Task goal: If a record holds a picture, omit that picture and copy everything else exactly.

Data for review:
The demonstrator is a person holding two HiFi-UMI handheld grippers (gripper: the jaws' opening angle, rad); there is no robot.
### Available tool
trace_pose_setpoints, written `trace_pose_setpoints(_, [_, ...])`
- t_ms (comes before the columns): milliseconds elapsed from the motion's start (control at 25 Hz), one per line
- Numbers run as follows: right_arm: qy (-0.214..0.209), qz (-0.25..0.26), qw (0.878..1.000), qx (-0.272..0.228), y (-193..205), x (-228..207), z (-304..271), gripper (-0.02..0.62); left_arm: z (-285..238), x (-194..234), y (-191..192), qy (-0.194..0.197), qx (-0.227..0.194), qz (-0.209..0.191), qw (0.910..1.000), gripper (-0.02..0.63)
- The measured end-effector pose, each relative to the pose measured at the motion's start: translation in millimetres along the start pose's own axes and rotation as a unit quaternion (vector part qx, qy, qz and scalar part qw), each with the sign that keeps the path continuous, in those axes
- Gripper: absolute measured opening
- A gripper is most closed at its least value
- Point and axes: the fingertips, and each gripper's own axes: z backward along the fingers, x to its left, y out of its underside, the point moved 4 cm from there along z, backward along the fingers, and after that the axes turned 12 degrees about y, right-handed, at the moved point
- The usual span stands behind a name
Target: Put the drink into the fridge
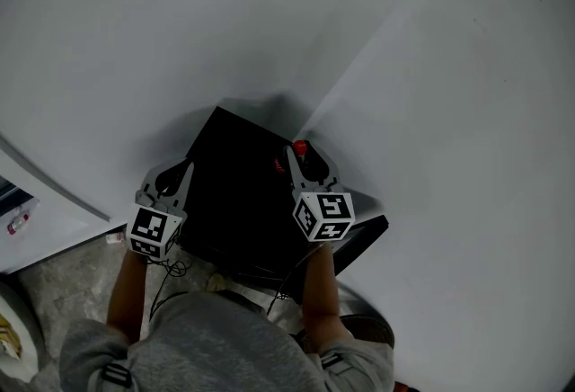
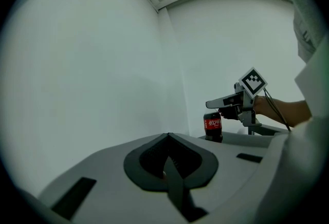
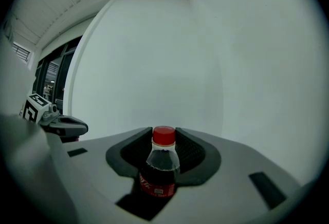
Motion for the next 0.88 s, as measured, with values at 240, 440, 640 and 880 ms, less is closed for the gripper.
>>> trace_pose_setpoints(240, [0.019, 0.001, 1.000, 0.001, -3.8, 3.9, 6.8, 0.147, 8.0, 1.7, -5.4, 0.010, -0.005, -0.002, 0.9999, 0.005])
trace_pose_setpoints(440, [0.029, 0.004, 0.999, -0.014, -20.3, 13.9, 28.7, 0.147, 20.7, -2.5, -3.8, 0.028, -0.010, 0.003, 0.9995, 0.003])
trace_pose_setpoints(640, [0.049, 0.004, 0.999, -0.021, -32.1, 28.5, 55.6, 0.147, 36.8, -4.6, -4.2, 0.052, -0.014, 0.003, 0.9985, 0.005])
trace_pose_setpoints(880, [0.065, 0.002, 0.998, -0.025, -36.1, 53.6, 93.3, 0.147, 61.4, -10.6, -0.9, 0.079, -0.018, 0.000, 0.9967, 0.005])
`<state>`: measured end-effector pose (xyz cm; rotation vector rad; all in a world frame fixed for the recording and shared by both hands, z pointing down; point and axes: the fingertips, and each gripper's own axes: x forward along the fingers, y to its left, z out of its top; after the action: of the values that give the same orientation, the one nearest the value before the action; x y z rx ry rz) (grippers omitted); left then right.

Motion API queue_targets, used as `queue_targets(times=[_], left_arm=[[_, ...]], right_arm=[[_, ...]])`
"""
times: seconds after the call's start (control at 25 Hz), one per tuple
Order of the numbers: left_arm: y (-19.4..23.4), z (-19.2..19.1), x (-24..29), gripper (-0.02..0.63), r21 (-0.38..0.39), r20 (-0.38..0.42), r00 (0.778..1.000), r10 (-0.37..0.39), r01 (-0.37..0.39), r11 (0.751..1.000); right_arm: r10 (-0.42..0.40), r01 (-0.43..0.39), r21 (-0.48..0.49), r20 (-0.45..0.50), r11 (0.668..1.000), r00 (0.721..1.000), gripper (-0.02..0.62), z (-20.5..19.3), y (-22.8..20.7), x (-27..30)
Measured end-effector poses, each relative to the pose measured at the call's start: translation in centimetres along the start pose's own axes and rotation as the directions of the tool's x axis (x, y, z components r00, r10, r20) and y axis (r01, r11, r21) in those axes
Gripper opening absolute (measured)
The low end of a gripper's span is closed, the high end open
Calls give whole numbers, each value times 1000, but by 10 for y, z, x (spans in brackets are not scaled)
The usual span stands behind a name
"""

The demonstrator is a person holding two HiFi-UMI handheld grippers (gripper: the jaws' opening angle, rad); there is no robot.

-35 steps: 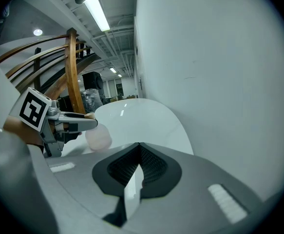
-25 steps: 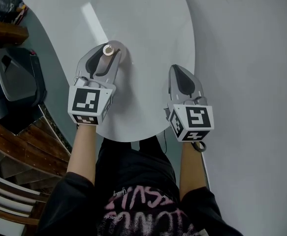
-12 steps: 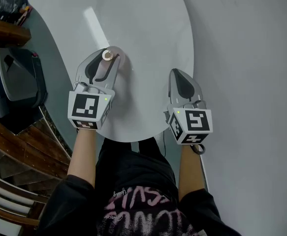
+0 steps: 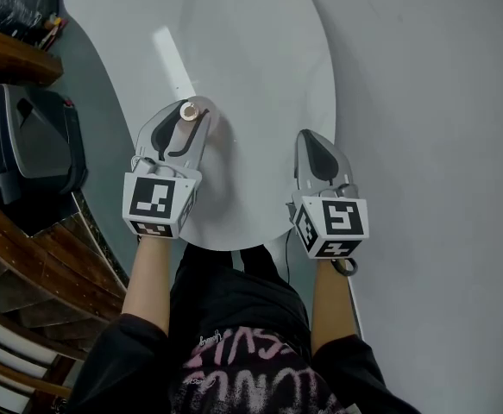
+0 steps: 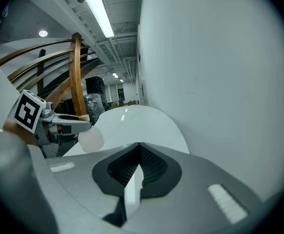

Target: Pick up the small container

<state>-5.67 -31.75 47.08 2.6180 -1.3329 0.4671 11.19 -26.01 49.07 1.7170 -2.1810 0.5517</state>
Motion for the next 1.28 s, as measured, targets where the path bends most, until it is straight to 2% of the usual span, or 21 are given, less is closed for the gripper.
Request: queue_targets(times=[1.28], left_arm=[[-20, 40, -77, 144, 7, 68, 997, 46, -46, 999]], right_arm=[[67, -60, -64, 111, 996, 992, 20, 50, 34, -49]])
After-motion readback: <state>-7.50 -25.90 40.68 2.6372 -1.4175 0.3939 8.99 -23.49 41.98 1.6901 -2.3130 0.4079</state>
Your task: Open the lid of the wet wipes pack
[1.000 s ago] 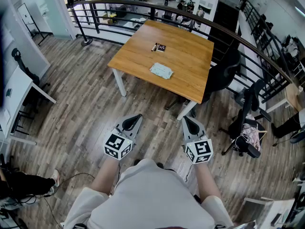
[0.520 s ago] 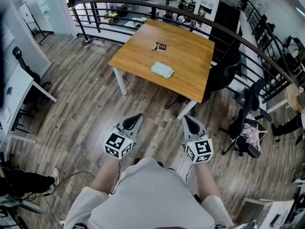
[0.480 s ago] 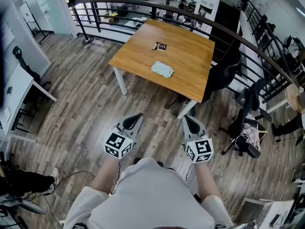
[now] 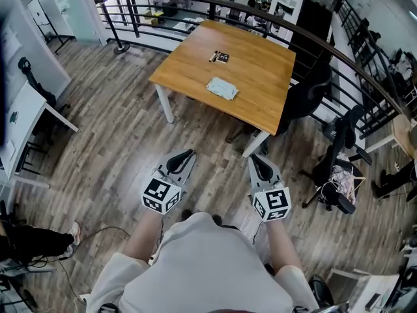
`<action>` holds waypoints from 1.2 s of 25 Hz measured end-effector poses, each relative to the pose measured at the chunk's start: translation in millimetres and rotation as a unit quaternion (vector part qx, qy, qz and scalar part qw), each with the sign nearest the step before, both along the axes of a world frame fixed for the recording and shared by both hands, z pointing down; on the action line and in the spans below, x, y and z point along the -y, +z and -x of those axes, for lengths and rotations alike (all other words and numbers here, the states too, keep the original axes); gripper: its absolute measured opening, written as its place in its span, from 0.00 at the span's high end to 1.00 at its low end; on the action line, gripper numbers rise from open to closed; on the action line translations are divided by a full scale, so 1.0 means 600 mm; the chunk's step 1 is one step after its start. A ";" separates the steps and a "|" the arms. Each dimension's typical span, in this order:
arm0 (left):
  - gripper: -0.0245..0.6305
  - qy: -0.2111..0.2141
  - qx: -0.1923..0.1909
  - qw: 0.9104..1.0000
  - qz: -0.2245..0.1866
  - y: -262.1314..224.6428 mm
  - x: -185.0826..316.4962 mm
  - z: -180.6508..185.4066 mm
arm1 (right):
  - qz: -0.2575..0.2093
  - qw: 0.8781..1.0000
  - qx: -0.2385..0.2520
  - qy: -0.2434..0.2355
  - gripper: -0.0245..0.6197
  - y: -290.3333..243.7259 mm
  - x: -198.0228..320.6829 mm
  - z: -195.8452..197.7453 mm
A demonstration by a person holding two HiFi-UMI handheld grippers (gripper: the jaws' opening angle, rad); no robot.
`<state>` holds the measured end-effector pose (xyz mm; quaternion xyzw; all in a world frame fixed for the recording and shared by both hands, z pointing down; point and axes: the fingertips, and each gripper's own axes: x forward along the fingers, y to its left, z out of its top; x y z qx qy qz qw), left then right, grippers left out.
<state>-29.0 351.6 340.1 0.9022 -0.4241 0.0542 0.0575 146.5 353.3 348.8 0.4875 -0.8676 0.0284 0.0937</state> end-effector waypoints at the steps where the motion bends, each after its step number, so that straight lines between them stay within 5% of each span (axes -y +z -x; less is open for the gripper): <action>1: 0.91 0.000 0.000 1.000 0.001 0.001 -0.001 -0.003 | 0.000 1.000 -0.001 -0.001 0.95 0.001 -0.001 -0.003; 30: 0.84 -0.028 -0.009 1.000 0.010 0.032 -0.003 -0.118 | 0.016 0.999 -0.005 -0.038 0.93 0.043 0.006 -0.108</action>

Problem solution:
The demonstrator is a person holding two HiFi-UMI handheld grippers (gripper: the jaws' opening angle, rad); there is no robot.
### Available tool
trace_pose_setpoints, written `trace_pose_setpoints(_, [_, ...])`
- t_ms (comes before the columns): milliseconds elapsed from the motion's start (control at 25 Hz), one per line
- Numbers run as follows: right_arm: qy (-0.214..0.209), qz (-0.25..0.26), qw (0.878..1.000), qx (-0.272..0.228), y (-193..205), x (-228..207), z (-304..271), gripper (-0.02..0.62); left_arm: z (-285..238), x (-194..234), y (-191..192), qy (-0.194..0.197), qx (-0.227..0.194), qz (-0.209..0.191), qw (0.910..1.000), gripper (-0.02..0.63)
- The measured end-effector pose, each relative to the pose measured at the motion's start: translation in millimetres along the start pose's own axes and rotation as a unit quaternion (vector part qx, qy, qz and scalar part qw), each with the sign that keeps the path continuous, in those axes
- Gripper: absolute measured opening
- A gripper is most closed at its least value
- Point and axes: the fingertips, and each gripper's own axes: z backward along the fingers, x to its left, y out of its underside, the point moved 4 cm from there along z, backward along the fingers, and after that the axes turned 12 degrees about y, right-handed, at the moved point
- The usual span stands behind a name
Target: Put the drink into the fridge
Motion for the next 0.88 s, as measured, with values at 240, 440, 640 and 880 ms, less is closed for the gripper.
>>> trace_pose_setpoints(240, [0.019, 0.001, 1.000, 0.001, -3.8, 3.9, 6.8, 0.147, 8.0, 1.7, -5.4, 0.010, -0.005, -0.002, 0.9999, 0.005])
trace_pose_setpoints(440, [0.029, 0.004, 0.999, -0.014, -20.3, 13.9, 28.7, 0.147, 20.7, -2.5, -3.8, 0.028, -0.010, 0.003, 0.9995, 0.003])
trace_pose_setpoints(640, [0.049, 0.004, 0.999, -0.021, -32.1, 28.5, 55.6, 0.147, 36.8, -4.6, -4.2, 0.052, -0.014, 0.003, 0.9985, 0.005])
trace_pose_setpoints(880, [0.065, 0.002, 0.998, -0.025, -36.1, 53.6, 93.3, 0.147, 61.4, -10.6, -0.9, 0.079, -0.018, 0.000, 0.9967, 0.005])
`<state>`: measured end-effector pose (xyz cm; rotation vector rad; all in a world frame fixed for the recording and shared by both hands, z pointing down; point and axes: the fingertips, and each gripper's own axes: x forward along the fingers, y to its left, z out of its top; after the action: of the values that give the same orientation, the one nearest the value before the action; x y z rx ry rz) (grippers omitted); left then right.

Motion API queue_targets, used as `queue_targets(times=[_], left_arm=[[_, ...]], right_arm=[[_, ...]])`
"""
times: seconds after the call's start (control at 25 Hz), one per tuple
Order of the numbers: left_arm: y (-19.4..23.4), z (-19.2..19.1), x (-24..29), gripper (-0.02..0.63), r21 (-0.38..0.39), r20 (-0.38..0.42), r00 (0.778..1.000), r10 (-0.37..0.39), r01 (-0.37..0.39), r11 (0.751..1.000); right_arm: r10 (-0.42..0.40), r01 (-0.43..0.39), r21 (-0.48..0.49), r20 (-0.45..0.50), r11 (0.668..1.000), r00 (0.721..1.000), gripper (-0.02..0.62), z (-20.5..19.3), y (-22.8..20.7), x (-27..30)
Measured end-effector poses, each relative to the pose measured at the call's start: translation in centimetres along the start pose's own axes and rotation as the directions of the tool's x axis (x, y, z components r00, r10, r20) and y axis (r01, r11, r21) in those axes
Gripper opening absolute (measured)
The low end of a gripper's span is closed, the high end open
Calls give whole numbers, each value times 1000, but by 10 for y, z, x (spans in brackets are not scaled)
The usual span stands behind a name
"""

The demonstrator is a person holding two HiFi-UMI handheld grippers (gripper: the jaws' opening angle, rad); there is no robot.

-35 steps: 
-25 steps: 
-12 steps: 
+0 steps: 
+0 steps: 

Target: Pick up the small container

<state>-5.67 -31.75 47.08 2.6180 -1.3329 0.4671 11.19 -26.01 49.07 1.7170 -2.1810 0.5517</state>
Motion for the next 1.28 s, as measured, targets where the path bends most, until it is straight to 2% of the usual span, or 21 are given, less is closed for the gripper.
Request: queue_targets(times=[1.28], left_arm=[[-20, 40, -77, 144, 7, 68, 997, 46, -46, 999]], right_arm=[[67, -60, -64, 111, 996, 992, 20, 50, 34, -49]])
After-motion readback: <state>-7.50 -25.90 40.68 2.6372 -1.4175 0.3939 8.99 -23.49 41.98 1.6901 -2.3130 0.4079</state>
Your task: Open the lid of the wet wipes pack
[1.000 s ago] 
[0.520 s ago] 
[0.480 s ago] 
[now] 
`<action>` holds waypoints from 1.2 s of 25 Hz measured end-effector poses, each relative to the pose measured at the chunk's start: translation in millimetres and rotation as a unit quaternion (vector part qx, qy, qz and scalar part qw), each with the sign nearest the step before, both along the axes of a world frame fixed for the recording and shared by both hands, z pointing down; on the action line and in the spans below, x, y and z point along the -y, +z and -x of those axes, for lengths and rotations alike (all other words and numbers here, the states too, keep the original axes); gripper: its absolute measured opening, written as its place in its span, from 0.00 at the span's high end to 1.00 at its low end; on the action line, gripper numbers rise from open to closed; on the action line translations are divided by a full scale, so 1.0 means 600 mm; the chunk's step 1 is one step after its start. A ";" separates the steps and a "|" the arms. Each dimension's typical span, in this order:
arm0 (left):
  - gripper: -0.0245..0.6305
  - qy: -0.2111..0.2141
  - qx: -0.1923..0.1909
  - qw: 0.9104..1.0000
  - qz: -0.2245..0.1866
  - y: -262.1314..224.6428 mm
  - x: -185.0826..316.4962 mm
  - z: -180.6508..185.4066 mm
arm1 (right):
  - qz: -0.2575..0.2093
  - qw: 0.8781..1.0000
  - qx: -0.2385..0.2520
  - qy: -0.2434..0.2355
  - gripper: -0.0245..0.6197
  - y: -290.3333..243.7259 mm
  - x: -198.0228..320.6829 mm
  - z: -195.8452..197.7453 mm
A demonstration by a person holding two HiFi-UMI handheld grippers (gripper: the jaws' opening angle, rad); no robot.
`<state>` holds the measured end-effector pose (xyz mm; quaternion xyzw; all in a world frame fixed for the recording and shared by both hands, z pointing down; point and axes: the fingertips, and each gripper's own axes: x forward along the fingers, y to its left, z out of its top; x y z qx qy qz qw), left then right, grippers left out.
<state>-29.0 351.6 340.1 0.9022 -0.4241 0.0542 0.0575 146.5 353.3 348.8 0.4875 -0.8676 0.0284 0.0937</state> end-effector waypoints at the steps where the motion bends, each after its step number, so that straight lines between them stay within 5% of each span (axes -y +z -x; less is open for the gripper): <action>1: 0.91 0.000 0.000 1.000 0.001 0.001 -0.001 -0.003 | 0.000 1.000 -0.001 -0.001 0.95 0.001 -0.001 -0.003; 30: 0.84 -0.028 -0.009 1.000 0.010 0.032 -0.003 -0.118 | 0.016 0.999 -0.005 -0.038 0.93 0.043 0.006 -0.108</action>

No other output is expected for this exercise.